- Task item: Print a faithful copy of the data below, word for word, with the pictures left out.
Raw data below:
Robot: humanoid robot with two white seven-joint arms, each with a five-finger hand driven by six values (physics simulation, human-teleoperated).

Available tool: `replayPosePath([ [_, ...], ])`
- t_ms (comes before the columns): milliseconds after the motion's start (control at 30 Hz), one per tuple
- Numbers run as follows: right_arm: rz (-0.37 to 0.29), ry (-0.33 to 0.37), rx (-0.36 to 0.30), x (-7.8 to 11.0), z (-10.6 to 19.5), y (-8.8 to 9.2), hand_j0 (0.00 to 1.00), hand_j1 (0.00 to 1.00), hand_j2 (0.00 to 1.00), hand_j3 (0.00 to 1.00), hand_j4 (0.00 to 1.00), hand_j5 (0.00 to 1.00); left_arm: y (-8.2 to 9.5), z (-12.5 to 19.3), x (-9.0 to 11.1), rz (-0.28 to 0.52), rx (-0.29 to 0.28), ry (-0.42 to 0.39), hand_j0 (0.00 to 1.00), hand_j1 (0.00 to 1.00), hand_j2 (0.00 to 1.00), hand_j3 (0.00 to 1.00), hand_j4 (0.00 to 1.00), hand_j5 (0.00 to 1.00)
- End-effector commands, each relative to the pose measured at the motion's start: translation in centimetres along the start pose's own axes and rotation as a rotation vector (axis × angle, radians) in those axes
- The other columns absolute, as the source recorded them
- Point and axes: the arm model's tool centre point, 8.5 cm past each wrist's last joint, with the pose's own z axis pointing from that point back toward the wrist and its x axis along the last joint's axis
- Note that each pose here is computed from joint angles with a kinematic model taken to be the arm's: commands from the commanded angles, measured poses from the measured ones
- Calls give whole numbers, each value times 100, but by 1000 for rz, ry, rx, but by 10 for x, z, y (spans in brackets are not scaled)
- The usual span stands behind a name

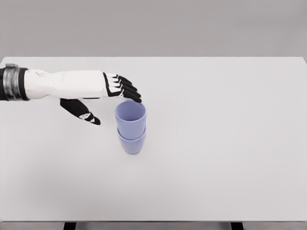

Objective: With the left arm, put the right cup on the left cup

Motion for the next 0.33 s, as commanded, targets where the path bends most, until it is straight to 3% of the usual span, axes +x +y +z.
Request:
replayPosePath([
  [0, 0, 0, 0, 0, 0, 0, 100, 100, 100, 100, 100, 100, 19, 18, 8, -20, 47, 15, 100, 100, 100, 100, 100, 100],
  [100, 0, 0, 0, 0, 0, 0, 100, 100, 100, 100, 100, 100, 21, 29, 8, -6, 58, 33, 100, 100, 100, 100, 100, 100],
  [300, 0, 0, 0, 0, 0, 0, 100, 100, 100, 100, 100, 100, 6, 64, 0, 38, 33, 134, 100, 100, 100, 100, 100, 100],
])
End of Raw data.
- Answer to the exercise:
Robot: humanoid robot with two white seven-joint arms, each with a five-finger hand driven by six values (physics simulation, human-teleoperated).

Available tool: `replayPosePath([ [_, ...], ])`
- t_ms (comes before the columns): milliseconds after the motion's start (control at 30 Hz), one per tuple
- Numbers run as follows: right_arm: rz (-0.37 to 0.29), ry (-0.33 to 0.37), rx (-0.36 to 0.30), x (-7.8 to 11.0), z (-10.6 to 19.5), y (-8.8 to 9.2), hand_j0 (0.00 to 1.00), hand_j1 (0.00 to 1.00), hand_j2 (0.00 to 1.00), hand_j3 (0.00 to 1.00), hand_j4 (0.00 to 1.00), hand_j5 (0.00 to 1.00); left_arm: y (-8.2 to 9.5), z (-12.5 to 19.3), x (-9.0 to 11.1), rz (-0.28 to 0.52), rx (-0.29 to 0.28), ry (-0.42 to 0.39), hand_j0 (0.00 to 1.00), hand_j1 (0.00 to 1.00), hand_j2 (0.00 to 1.00), hand_j3 (0.00 to 1.00), hand_j4 (0.00 to 1.00), hand_j5 (0.00 to 1.00)
- End-effector commands, each relative to the pose measured at the motion's start: translation in centimetres along the start pose's own axes and rotation as a rotation vector (axis × angle, radians) in those axes
- The other columns absolute, as the source recorded them
- Point and axes: the arm model's tool centre point, 8.5 cm past each wrist's last joint, with the pose's own z axis pointing from that point back toward the wrist and its x axis along the last joint's axis
- Note that each pose here is computed from joint angles with a kinematic model taken to be the arm's: commands from the commanded angles, measured poses from the measured ones
- Calls give whole numbers, each value times 100, but by 1000 for rz, ry, rx, but by 10 for x, z, y (spans in brackets are not scaled)
- The usual span stands behind a name


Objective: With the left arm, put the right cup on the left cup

Motion for the next 0.33 s, as commanded, targets where the path bends most, until it is straight to 3% of the usual span, axes +x +y +z.
Request:
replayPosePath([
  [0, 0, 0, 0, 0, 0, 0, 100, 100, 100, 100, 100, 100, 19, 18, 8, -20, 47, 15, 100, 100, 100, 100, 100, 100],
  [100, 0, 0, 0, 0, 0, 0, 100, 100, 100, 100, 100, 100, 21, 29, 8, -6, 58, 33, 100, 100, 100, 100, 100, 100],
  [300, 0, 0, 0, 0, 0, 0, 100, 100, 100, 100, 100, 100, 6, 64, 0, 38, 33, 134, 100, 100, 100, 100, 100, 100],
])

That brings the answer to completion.